Declarative Interactions

As Matt Gallagher notes, we’ve slowly been heading towards a declarative programming style.

Declarative programming is describing a system using set of rules and relationships. The rules and relationships cannot be changed during the lifetime of the system (they are invariant), so any dynamic behavior in the system must be part of the description from the beginning.

Syntactically, declarative programming is often about assembling a whole system of rules as either a single expression or domain-specific language whose structure reflects the relationship between the rules in the system.

Layout is an inherently declarative task.
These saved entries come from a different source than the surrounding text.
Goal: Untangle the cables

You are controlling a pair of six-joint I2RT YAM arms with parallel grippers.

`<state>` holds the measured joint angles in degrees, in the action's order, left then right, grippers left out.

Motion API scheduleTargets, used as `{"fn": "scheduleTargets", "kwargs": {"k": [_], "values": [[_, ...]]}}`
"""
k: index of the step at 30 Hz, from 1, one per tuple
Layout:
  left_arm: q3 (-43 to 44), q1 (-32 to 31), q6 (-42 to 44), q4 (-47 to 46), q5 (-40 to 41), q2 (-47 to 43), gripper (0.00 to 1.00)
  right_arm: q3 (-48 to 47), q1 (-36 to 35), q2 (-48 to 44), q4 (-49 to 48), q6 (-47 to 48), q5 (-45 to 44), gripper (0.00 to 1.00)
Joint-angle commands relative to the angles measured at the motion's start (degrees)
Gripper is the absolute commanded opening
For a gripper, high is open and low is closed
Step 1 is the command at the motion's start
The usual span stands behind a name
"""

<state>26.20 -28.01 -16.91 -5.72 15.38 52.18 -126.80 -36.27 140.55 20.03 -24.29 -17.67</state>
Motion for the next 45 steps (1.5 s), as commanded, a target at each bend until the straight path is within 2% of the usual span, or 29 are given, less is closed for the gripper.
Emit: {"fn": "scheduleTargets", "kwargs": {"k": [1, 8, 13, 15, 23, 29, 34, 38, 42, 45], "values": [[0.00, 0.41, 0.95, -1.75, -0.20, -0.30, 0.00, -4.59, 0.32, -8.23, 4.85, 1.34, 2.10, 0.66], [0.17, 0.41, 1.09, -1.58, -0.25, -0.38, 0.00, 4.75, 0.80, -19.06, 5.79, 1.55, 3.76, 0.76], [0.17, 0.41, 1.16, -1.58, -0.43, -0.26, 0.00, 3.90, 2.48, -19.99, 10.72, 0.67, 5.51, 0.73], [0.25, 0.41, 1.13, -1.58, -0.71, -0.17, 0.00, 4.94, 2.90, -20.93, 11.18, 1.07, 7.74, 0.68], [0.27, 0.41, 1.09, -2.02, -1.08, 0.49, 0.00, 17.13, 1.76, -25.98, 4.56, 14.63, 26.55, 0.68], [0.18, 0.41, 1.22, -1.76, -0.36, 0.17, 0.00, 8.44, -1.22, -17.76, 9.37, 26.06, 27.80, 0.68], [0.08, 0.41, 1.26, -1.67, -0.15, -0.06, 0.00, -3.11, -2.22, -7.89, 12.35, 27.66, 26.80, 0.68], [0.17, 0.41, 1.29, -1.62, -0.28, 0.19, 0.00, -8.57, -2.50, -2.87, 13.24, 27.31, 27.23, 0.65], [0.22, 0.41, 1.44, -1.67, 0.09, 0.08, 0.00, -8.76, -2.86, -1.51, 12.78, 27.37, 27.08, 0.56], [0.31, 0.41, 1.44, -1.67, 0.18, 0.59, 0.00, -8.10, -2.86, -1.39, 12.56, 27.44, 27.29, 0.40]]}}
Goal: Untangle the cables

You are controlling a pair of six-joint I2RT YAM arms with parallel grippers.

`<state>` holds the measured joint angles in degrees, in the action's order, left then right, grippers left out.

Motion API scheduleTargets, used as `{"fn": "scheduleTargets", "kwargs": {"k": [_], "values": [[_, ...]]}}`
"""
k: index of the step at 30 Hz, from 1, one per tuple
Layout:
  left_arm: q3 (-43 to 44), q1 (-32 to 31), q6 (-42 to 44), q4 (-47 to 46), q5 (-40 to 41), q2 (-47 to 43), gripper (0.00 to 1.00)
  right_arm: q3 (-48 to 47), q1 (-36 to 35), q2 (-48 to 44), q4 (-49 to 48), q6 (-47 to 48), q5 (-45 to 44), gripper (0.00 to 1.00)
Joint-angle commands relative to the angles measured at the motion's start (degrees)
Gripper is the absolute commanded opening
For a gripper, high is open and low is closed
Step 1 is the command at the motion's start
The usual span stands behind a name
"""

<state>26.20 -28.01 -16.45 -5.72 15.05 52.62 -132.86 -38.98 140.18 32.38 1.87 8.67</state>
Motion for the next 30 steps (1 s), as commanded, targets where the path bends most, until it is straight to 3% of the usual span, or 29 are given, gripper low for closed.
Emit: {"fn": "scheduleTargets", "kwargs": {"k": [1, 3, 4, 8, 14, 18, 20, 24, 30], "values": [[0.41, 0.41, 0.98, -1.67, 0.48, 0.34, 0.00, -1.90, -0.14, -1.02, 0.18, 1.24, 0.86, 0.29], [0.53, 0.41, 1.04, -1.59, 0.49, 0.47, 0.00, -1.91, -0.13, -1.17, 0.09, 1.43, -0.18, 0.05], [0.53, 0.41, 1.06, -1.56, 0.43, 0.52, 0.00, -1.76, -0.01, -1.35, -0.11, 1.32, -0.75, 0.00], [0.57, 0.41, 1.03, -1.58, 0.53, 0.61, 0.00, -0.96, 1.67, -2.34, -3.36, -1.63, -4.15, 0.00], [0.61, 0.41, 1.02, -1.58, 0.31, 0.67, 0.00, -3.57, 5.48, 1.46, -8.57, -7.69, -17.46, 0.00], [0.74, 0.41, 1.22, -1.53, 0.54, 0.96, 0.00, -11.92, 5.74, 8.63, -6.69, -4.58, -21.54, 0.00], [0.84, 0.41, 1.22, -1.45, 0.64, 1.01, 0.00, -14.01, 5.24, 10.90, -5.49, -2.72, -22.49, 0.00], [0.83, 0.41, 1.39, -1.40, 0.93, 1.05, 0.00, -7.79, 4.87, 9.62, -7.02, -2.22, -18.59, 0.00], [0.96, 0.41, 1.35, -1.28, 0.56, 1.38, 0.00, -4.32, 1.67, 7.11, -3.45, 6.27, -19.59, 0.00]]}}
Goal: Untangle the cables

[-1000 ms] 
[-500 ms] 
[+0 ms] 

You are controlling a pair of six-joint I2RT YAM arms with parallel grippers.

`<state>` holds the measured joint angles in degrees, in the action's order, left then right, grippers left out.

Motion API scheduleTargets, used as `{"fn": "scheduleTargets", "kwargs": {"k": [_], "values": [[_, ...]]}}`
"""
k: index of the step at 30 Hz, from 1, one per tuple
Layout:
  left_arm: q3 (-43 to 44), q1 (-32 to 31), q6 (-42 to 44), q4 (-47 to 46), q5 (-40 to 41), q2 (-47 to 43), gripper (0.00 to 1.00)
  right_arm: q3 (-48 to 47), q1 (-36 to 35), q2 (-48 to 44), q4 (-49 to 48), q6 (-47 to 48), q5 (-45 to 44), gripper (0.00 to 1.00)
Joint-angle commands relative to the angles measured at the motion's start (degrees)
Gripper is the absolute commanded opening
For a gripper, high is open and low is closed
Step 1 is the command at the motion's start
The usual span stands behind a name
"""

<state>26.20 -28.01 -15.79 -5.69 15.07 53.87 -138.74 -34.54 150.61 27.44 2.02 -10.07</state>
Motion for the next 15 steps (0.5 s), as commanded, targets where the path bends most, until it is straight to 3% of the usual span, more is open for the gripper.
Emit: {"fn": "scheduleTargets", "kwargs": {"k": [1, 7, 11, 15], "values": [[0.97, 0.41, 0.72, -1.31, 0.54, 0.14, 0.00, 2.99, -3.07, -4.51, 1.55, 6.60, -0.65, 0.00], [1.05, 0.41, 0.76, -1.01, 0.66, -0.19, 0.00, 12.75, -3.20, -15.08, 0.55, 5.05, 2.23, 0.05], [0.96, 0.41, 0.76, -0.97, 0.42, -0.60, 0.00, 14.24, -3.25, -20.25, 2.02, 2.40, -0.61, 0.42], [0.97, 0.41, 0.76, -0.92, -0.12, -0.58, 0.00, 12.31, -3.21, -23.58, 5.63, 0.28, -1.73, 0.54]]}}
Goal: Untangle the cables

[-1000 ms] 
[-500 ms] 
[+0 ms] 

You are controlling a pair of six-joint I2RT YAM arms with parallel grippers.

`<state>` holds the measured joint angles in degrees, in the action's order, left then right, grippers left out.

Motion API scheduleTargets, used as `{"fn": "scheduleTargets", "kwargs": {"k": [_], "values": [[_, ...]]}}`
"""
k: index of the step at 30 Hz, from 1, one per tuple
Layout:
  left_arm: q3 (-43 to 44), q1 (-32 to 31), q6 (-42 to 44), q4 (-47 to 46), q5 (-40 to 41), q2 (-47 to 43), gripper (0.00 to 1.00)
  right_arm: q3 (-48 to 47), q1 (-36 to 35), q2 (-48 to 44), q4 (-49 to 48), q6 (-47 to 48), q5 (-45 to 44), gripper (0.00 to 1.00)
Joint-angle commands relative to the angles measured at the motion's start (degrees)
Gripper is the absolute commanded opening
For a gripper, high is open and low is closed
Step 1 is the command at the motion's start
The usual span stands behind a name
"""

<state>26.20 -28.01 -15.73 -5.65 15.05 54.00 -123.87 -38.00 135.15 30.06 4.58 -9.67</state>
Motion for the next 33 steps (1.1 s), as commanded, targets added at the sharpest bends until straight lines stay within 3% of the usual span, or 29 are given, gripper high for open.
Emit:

Layout is a set of rules (which Auto Layout calls “constraints”) that apply to the contents of a view, ideally for the entire lifetime of the contents. Constraint programming itself is sometimes considered a sub-discipline of declarative programming.

He pulls this together with his own experiences into a prediction about a Swift-only framework for “declarative views”.

Independently, John Gruber has made similar observations.

The general idea is that rather than writing classic procedural code to, say, make a button, then configure the button, then position the button inside a view, you instead declare the button and its attributes using some other form. HTML is probably the most easily understood example. In HTML you don’t procedurally create elements like paragraphs, images, and tables — you declare them with tags and attributes in markup.

In my opinion, limiting this thinking to just views and layout is short-sighted.

That’s because it doesn’t address the interaction problem with an ever increasing set of platforms. But what if this new framework not only let you declare views, but also the behaviors they enable?

The developer would describe the interactions an app supports. There would be relationships between those declared interactions. All this immutable information would then be processed by user interface frameworks. Your app’s behavior would be determined at runtime, not when it was compiled.

Think about how this would work using auto layout as a point of comparison. Until that declarative system came along, we all worried about frame placement. Now we just worry about the relationships between those frames and let the system pick what’s best.

With our interactions, we still have this tight coupling between a user action and app’s behavior. Tapping on a button or a swipe gesture invokes some code directly. A declarative interaction would be a layer of abstraction between what a customer does and how your app reacts.

Again, using auto layout to help form our thinking, what if there were “interaction classes” that functioned like size classes? Your iPad would behave as it always has until you plugged in a mouse. At that point, how you interact with the device adapts:

  • Controls could get smaller because of the increased pointing accuracy
  • Views could gain a hover state to display additional information
  • Drag & drop could change because it no longer depends on two fingers
  • A mechanical wheel could replace a finger for scrolling

This kind of adaptability would work across platforms – your app would behave differently when it was running in augmented reality or on a TV screen. As a developer you wouldn’t have to worry about what kind of hardware is available, you’d have to worry about what to do when a customer used it to perform a task.

I’m not going to predict how this would be accomplished. Yes, it could draw inspiration from React or other similar technologies. The only thing I’m confident of at this point is that Apple knows it has a problem and is working actively to solve it in a platform-independent fashion.

Marzipan is our first step. And what I’ve described above is Amber, the next step.